The IMF plans to adjust its global growth forecast to "just below" 3% for 2010, a senior economist at the lender said, higher than its prediction in July, Bloomberg reported. The projections haven't been finalized, Jorg Decressin, a division chief in the IMF research department, said on a panel at the Carnegie Endowment for International Peace in Washington yesterday. In July the IMF predicted the world economy would expand 2.5% in 2010 after contracting 1.4% this year. The new forecasts will be released Oct. 1.
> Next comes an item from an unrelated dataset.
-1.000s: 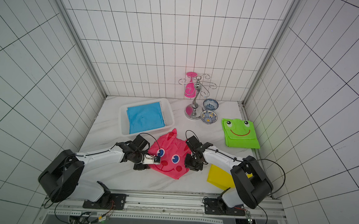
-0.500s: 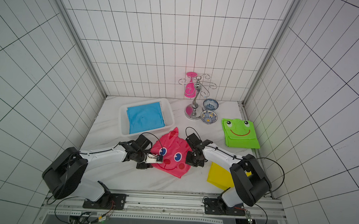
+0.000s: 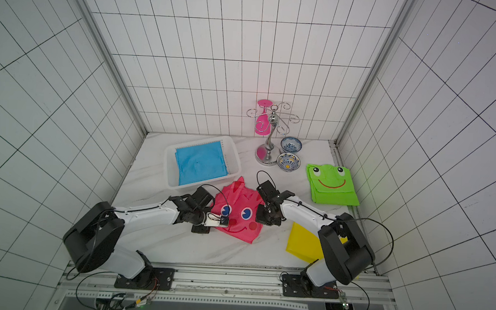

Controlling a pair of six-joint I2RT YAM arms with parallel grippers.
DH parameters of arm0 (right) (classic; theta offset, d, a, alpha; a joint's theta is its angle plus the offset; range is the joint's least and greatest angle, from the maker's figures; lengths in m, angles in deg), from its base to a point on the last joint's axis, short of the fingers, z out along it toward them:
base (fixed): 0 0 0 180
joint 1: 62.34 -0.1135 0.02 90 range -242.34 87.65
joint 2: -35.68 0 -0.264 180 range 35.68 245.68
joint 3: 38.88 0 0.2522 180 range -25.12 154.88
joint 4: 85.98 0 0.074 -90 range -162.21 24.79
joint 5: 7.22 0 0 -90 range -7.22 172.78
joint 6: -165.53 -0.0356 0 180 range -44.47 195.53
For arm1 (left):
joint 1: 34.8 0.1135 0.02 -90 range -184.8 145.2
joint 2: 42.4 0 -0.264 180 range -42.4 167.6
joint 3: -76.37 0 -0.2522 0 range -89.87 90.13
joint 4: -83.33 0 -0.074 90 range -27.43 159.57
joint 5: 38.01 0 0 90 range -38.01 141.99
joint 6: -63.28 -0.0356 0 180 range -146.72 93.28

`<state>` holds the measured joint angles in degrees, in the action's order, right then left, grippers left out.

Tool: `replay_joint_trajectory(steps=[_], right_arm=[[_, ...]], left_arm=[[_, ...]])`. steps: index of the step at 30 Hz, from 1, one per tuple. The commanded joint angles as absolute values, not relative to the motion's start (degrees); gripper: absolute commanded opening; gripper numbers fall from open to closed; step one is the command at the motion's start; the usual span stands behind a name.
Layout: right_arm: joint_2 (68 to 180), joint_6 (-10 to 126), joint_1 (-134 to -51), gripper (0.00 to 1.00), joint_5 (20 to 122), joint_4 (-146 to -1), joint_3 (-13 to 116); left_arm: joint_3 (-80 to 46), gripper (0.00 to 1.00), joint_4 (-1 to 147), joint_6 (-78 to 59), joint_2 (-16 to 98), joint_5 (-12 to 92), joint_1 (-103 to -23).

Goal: Put the folded raincoat in the basket
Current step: Pick up the raincoat from the center of the board.

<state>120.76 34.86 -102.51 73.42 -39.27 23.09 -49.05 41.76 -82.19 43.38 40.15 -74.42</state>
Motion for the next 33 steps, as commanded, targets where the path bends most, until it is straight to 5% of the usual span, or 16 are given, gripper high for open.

"The main risk is that people mistake the recovery we are seeing right now for a self-sustained recovery and withdraw the policy support prematurely," Decressin said, adding that he still sees risks "on the downside." The IMF currently expects the global economy to expand at slightly less than 3% in 2010, said Jorg Decressin, a senior IMF economist, WSJ reported. "The recovery is for real but it is very heavily policy dependent," Mr. Decressin said at a session at the Carnegie Endowment for International Peace. At some point, he said, private demand would have to replace the boost to the global economy from government monetary and fiscal expansion.
The global manufacturing rebound gathered pace in August, a string of closely watched surveys showed yesterday, raising hopes of a sustainable recovery in the world economy, FT reported. The U.S., China, Germany and France reported further strong improvements, adding to evidence of a v-shaped recovery in economic growth in the third quarter. However, some European countries, including U.K., were left behind.
American manufacturing expanded for the first time in 19 months, and pending sales of existing homes rose more than forecast, indicating the worst recession since the 1930s has ended, Bloomberg reported. The Institute of Supply Management's factory index posted its biggest two-month gain since 1983, rising to 52.9 in August; readings higher than 50 signal an expansion. The National Association of Realtors said signed purchase agreements for existing properties jumped 3.2% in July, for a record sixth consecutive gain.
World Bank President Robert Zoellick said the chances of a "truly global recovery" have increased because of China's expansion and improvements in other economies, Bloomberg reported. China's economy is likely to grow by close to 8% this year, topping the institution's most recent estimate, Zoellick said at briefing in Beijing today. Premier Wen Jiabao pledged yesterday at a meeting with the World Bank head to maintain stimulus spending and a "moderately loose" monetary policy, saying the world's third-biggest economy is at a "critical stage."
EU finance ministers were set to agree today that the EU should not be too hasty in withdrawing fiscal stimuli and other extraordinary measures introduced in response to the worst economic crisis in Europe's post-1945 history, the FT reported. "The time has not yet come to withdraw from the fiscal stimulus," said Jean-Claude Juncker, chairman of the 16-member group of euro zone finance ministers. "We have to continue this effort in the course of this year and next year. Then we have to agree on an exit strategy." The EU ministers were arriving in Brussels for an informal lunch meeting aimed at preparing the ground for a two-day session of G-20 finance ministers on Friday and September in London.
The removal of fiscal and monetary policy stimulus provided by governments and central banks around the world to limit the scale and depth of the recession must be coordinated, European Commissioner for Economic and Monetary Affairs Joaquin Almunia said today, DJ reported from Brussels. Almunia was speaking to reporters ahead of a meeting of the Euro Group of finance ministers form the 16 countries that use the euro, and later finance ministers from all 27 European Union members.